Love Streams (John Cassavetes, 1984)

 

Perhaps John Cassavetes’ strangest and most inexhaustible film, Love Streams confounds any notion of the director as being primarily an excavator of everyday emotional truths, embracing the heightened artificiality evident in all his work and pushing it to the point of near psychosis, such that by the end, characters are motivated by dreams (and further, dreams taking the form of operas) as much as by realities, and a character that appeared to be a dog temporarily reveals itself as a man.

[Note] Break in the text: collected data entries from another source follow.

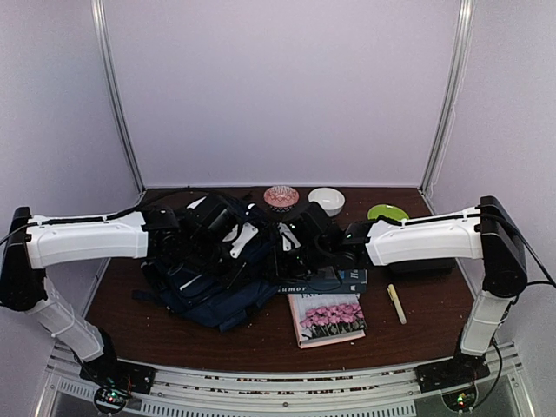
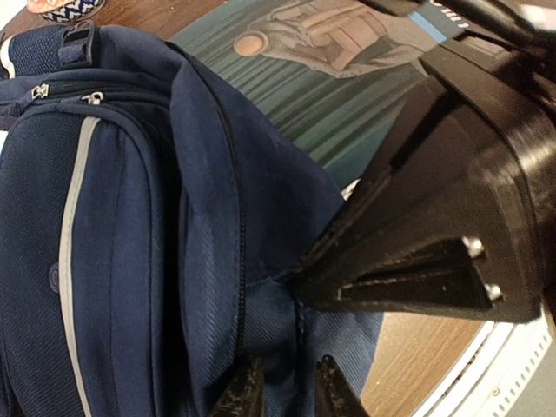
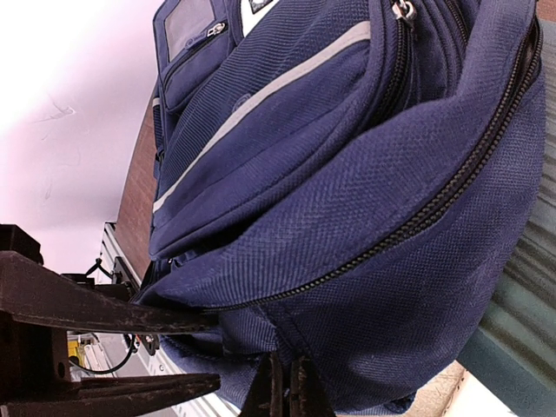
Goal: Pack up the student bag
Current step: Unzip the student bag at the center of the board.
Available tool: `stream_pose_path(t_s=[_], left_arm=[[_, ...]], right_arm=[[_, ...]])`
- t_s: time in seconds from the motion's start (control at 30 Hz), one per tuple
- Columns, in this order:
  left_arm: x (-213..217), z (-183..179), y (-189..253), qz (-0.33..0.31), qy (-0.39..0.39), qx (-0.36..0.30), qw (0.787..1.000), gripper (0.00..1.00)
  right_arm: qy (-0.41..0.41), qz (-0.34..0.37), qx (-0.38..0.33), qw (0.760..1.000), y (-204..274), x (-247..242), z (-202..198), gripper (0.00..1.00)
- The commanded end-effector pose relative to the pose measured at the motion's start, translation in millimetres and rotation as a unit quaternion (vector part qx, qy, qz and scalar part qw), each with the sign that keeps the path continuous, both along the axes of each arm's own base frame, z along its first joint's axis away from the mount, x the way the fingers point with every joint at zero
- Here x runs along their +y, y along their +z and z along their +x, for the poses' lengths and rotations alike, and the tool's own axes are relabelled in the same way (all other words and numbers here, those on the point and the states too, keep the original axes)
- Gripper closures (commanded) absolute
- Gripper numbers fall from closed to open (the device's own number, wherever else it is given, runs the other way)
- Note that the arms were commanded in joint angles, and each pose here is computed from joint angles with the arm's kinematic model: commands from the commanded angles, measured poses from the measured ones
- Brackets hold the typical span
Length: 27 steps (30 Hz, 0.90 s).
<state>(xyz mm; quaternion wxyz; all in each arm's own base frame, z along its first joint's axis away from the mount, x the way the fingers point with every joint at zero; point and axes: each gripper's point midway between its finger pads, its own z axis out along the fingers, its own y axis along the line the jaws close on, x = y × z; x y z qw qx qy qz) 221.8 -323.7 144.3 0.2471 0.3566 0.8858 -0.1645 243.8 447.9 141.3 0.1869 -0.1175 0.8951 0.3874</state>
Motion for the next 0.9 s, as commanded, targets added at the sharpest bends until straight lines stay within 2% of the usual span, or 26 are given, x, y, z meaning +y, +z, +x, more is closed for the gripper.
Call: stream_pose_path(t_s=[0.0, 0.07, 0.13, 0.23, 0.33, 0.5, 0.67, 0.8, 0.87], left_arm=[[-2.6, 11.6, 17.5, -0.007, 0.011, -0.025, 1.000, 0.55], [-0.8, 13.3, 29.6, -0.016, 0.015, -0.038, 0.999, 0.43], [1.3, 14.7, 43.0, -0.023, 0.018, -0.051, 0.998, 0.36], [5.2, 17.6, 52.7, -0.020, 0.022, -0.064, 0.998, 0.32], [11.0, 21.2, 47.0, 0.003, 0.027, -0.063, 0.998, 0.32], [14.4, 21.8, 43.3, 0.005, 0.029, -0.061, 0.998, 0.29], [12.2, 26.3, 19.0, 0.027, 0.024, -0.038, 0.999, 0.32], [5.7, 24.6, 12.8, 0.022, 0.009, -0.030, 0.999, 0.43], [4.2, 24.9, 11.0, 0.024, 0.006, -0.029, 0.999, 0.52]], right_arm=[[0.003, 0.035, -0.027, 0.999, 31.5, 0.9, 0.7, 1.00], [0.003, 0.036, -0.027, 0.999, 31.7, 0.2, -0.1, 1.00], [0.004, 0.036, -0.028, 0.999, 31.7, -0.3, -0.7, 1.00], [0.004, 0.039, -0.027, 0.999, 32.9, 0.2, -0.5, 1.00], [0.005, 0.041, -0.026, 0.999, 33.4, 1.3, -1.1, 1.00], [0.006, 0.041, -0.025, 0.999, 32.5, 0.3, -1.6, 1.00], [0.006, 0.043, -0.022, 0.999, 31.4, 1.9, -1.8, 1.00], [0.008, 0.043, -0.021, 0.999, 30.8, 2.3, -2.4, 1.00], [0.008, 0.043, -0.021, 0.999, 31.5, 2.4, -2.0, 1.00]])
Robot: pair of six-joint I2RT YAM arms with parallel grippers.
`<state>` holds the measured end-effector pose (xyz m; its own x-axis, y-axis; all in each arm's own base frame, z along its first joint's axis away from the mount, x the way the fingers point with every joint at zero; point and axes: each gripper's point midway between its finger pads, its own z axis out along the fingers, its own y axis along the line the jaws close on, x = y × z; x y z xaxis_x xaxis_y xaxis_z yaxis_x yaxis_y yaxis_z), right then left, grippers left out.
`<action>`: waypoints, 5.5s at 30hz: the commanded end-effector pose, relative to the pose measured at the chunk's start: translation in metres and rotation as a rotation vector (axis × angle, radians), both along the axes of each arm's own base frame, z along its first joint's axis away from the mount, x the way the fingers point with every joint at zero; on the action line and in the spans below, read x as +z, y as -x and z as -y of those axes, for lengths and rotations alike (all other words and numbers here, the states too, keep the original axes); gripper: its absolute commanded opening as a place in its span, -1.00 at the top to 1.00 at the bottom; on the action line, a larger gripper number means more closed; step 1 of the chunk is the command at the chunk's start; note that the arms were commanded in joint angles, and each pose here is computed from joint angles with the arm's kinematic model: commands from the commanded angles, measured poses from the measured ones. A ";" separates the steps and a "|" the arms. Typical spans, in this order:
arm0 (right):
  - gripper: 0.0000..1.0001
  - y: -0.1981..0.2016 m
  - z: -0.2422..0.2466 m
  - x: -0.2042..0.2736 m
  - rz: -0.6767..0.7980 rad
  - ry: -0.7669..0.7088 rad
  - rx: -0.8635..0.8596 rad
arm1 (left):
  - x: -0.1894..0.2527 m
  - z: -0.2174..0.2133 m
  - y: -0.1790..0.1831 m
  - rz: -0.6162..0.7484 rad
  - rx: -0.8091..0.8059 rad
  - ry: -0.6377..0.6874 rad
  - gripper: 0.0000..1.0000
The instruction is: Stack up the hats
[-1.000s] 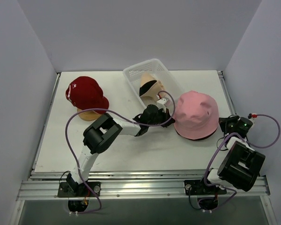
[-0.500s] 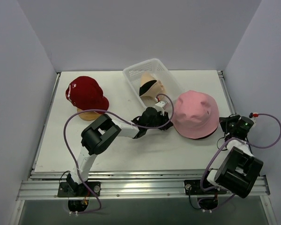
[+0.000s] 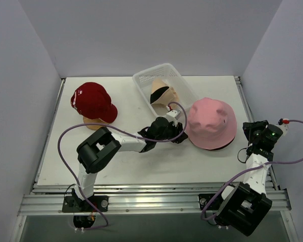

The title refers to the preoccupation of Gena Rowlands’ character, Sarah, with love as a “continuous stream” that doesn’t stop, a philosophy that as she enacts it consumes her in excessive behaviour and impulsiveness and recurring breakdown; Cassavetes plays her brother, Robert, whose relationship with love, or with humanity more generally, might better be represented as one of endless pivoting and zig-zaging, losing himself in shallow or short-lived connections, his self-absorption (albeit shrouded by a general air of formality and courtliness) often tumbling into cruelty (on being tasked with looking after his eight-year-old son for the first time ever, he flies the kid to Vegas and leaves him alone in a hotel room all night). The film’s final act represents a series of high-stakes substitutions: Robert now forcibly alone, constrained by a somewhat absurd bunch of animal care obligations, symbolically further isolated by darkness and storm; Sarah heading off to spend the night with a guy she just met, with some supposed new understanding with her divorced husband lying beyond; the fabric of the film seemingly heaving and splitting. Much of the film was shot in Cassavetes/Rowlands’ own house, evidencing a lived-in solidity that couldn’t likely have come from Robert, but for everything that feels strangely personal, the film provides an offsetting cavernous abstraction (confining its glimpses of Sarah’s European trips to concrete hellholes); it sometimes feels like the entire human condition flows (or snarls) through the film at one point or another.